One solution would be to "extend" the meaning of the component tag and formally allow hierarchy within it. Instrumentation-code could then use e.g. the "."-separator like in .NET and tracing systems could allow for grouping/filtering either based on full values or parts of it.

+1 on this. @cwe1ss And more, we need explicit values for the component for better understanding.

e.g. we use the "."-separator in `component, then we should give a more explicit table about the common values, otherwise, OT-users didn't know how to set the value, only we understand.

felixbarny commented 7 years ago

it's cool to think about measuring performance for every full-page-load, but aren't they ultimately going to be apples and oranges? I.e., different pages have wildly different performance characteristics, and that's both normal and expected.

That's right, and that's why an operation_name filter is important as well. Although it can also be useful to see the page load performance of the site overall. This is the Grafana dashboard I created for stagemonitor:

stagemonitor-grafana-ot

Wanted to participate in the OTSC meeting yesterday but couldn't make it :(

bhs commented 7 years ago

@felixbarny I continue to think about this off and on.

The more I think about "component", the less I like it... the idea there was definitely to identify the package / module / layer (e.g., "grpc"), which is not the same thing as making sure that all RPC frameworks identify RPC spans with a common tag.

And the more I think about it, the more I realize that you are basically asking for a generalization / population of the existing "kind" tag. It was originally just client/server, though now it also can be producer/consumer for message buses; would "kind"="pageload" be reasonable? IMO yes.

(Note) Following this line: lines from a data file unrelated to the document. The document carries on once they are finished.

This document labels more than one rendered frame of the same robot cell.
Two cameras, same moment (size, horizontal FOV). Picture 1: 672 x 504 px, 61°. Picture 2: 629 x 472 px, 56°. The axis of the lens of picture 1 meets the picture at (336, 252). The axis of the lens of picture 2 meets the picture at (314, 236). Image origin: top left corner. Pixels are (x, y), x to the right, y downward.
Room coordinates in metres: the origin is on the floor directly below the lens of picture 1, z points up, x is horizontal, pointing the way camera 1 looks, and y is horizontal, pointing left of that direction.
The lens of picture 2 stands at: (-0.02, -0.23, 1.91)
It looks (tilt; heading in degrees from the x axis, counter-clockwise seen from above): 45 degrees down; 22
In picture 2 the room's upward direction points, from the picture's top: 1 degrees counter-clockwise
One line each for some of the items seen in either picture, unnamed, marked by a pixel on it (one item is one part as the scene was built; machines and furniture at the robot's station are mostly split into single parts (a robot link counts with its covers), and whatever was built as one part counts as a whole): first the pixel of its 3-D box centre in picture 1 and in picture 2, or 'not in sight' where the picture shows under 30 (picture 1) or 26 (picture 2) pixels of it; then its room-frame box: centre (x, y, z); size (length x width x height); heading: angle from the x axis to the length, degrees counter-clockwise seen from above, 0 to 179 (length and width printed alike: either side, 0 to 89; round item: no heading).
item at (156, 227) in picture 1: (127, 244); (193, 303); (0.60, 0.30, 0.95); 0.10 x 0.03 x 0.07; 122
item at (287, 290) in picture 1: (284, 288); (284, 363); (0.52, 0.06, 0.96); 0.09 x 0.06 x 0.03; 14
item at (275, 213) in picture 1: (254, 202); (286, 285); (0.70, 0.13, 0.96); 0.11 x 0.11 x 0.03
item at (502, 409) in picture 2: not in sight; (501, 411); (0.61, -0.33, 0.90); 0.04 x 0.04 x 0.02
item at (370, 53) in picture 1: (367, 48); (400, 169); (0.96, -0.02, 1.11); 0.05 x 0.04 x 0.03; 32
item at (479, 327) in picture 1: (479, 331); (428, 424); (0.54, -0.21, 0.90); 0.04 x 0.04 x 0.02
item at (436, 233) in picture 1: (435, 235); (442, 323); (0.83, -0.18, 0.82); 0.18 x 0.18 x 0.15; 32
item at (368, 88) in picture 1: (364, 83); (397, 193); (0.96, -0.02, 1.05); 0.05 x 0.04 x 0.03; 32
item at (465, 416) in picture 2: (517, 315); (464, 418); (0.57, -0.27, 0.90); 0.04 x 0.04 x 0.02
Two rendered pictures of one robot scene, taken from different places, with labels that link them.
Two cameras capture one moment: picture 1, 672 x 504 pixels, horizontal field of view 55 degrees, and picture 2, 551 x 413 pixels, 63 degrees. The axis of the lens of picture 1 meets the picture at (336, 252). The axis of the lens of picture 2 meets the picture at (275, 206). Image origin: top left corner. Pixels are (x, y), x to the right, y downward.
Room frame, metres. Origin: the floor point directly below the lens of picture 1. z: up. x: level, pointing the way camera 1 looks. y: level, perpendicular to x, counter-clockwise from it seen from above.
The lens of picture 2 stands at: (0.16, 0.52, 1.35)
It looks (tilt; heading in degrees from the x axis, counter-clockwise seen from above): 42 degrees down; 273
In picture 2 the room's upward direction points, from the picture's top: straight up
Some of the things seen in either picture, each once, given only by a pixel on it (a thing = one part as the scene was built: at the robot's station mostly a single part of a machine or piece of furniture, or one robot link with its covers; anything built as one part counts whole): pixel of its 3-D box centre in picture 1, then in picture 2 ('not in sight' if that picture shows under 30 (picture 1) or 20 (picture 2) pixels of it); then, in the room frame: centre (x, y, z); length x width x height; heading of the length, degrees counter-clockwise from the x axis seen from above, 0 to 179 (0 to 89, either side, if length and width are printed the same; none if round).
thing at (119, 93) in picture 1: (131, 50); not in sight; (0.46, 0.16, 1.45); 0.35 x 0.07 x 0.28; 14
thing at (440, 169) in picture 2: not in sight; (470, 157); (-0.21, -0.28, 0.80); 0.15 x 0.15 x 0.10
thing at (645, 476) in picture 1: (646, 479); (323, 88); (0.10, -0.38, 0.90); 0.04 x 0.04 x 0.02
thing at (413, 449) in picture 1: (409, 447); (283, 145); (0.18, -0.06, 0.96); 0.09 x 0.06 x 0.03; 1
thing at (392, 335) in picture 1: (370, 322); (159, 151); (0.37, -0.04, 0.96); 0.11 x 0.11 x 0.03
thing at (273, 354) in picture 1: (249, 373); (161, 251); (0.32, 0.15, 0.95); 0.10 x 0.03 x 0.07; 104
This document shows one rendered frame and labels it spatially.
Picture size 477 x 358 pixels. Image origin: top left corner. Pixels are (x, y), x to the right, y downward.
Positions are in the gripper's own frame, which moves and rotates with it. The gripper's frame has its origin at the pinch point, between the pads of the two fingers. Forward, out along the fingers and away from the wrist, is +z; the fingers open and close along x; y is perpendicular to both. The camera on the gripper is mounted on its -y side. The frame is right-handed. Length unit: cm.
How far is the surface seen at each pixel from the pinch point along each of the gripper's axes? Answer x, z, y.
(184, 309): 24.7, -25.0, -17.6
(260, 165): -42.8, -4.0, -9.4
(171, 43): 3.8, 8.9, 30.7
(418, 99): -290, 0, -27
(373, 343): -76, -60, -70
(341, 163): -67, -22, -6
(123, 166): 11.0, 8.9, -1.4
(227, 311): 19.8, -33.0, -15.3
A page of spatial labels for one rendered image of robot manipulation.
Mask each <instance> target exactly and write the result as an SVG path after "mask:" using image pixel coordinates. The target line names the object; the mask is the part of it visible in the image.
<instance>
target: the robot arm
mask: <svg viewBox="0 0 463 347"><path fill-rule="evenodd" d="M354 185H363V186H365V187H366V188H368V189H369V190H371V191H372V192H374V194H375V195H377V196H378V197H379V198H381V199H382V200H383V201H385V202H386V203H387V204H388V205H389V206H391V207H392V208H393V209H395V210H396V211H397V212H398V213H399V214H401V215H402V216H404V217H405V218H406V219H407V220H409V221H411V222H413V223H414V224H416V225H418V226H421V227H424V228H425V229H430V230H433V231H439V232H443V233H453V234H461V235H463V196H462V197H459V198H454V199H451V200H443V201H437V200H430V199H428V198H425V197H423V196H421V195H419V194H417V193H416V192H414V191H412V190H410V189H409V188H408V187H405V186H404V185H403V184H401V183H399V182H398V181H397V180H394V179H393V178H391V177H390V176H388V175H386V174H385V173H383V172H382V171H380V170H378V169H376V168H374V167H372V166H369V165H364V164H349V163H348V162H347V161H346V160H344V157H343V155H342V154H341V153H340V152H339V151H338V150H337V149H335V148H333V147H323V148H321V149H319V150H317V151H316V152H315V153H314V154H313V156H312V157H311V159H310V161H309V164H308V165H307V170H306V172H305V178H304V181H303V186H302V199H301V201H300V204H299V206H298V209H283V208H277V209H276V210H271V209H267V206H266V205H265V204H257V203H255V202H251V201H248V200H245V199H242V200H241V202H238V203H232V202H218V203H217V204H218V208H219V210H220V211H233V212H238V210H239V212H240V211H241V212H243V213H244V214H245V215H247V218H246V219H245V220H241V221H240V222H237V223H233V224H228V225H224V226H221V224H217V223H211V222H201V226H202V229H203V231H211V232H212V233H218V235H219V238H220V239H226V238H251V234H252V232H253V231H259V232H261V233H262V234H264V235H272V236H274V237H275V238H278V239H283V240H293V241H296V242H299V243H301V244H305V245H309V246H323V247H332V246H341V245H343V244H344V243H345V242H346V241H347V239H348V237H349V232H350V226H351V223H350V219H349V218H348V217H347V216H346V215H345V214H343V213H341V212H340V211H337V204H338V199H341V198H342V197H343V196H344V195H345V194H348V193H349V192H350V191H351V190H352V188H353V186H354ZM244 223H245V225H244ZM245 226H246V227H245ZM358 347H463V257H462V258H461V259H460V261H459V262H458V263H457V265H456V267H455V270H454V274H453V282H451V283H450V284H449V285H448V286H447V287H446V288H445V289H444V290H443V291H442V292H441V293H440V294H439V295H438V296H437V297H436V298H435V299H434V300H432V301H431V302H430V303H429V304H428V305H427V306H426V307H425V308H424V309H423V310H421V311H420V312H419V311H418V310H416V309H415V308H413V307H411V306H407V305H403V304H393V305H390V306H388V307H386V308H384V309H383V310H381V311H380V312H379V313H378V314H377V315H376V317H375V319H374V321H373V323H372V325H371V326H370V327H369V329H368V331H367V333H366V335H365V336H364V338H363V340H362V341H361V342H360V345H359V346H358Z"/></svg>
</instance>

So that's another concrete proposal.

felixbarny commented 7 years ago

span.kind=pageload would make it very hard for libs like brave-opentracing to map pageload to the cs (client send) annotation. I don't think we can change the semantics of span.kind at this point.

It definitely goes into the same direction as kind but is more specific. My best suggestion would still be the span.type thing. I know that "type" sounds quite vague but doesn't "kind" sound quite generic as well? In the end it comes down to the documentation how well the standard tags are described and what instrumentations are expected to set.

bhs commented 7 years ago

@felixbarny I'm not proposing that kind=cs would be interpreted any differently... there would simply be more Spans with kind annotations. I would expect the brave-opentracing bridge to simply ignore kind values it did not expect or understand.

beberlei commented 7 years ago

This sounds a lot like an annotation component, which gives the span a layer name of sorts, which then automatically has a protocol attached.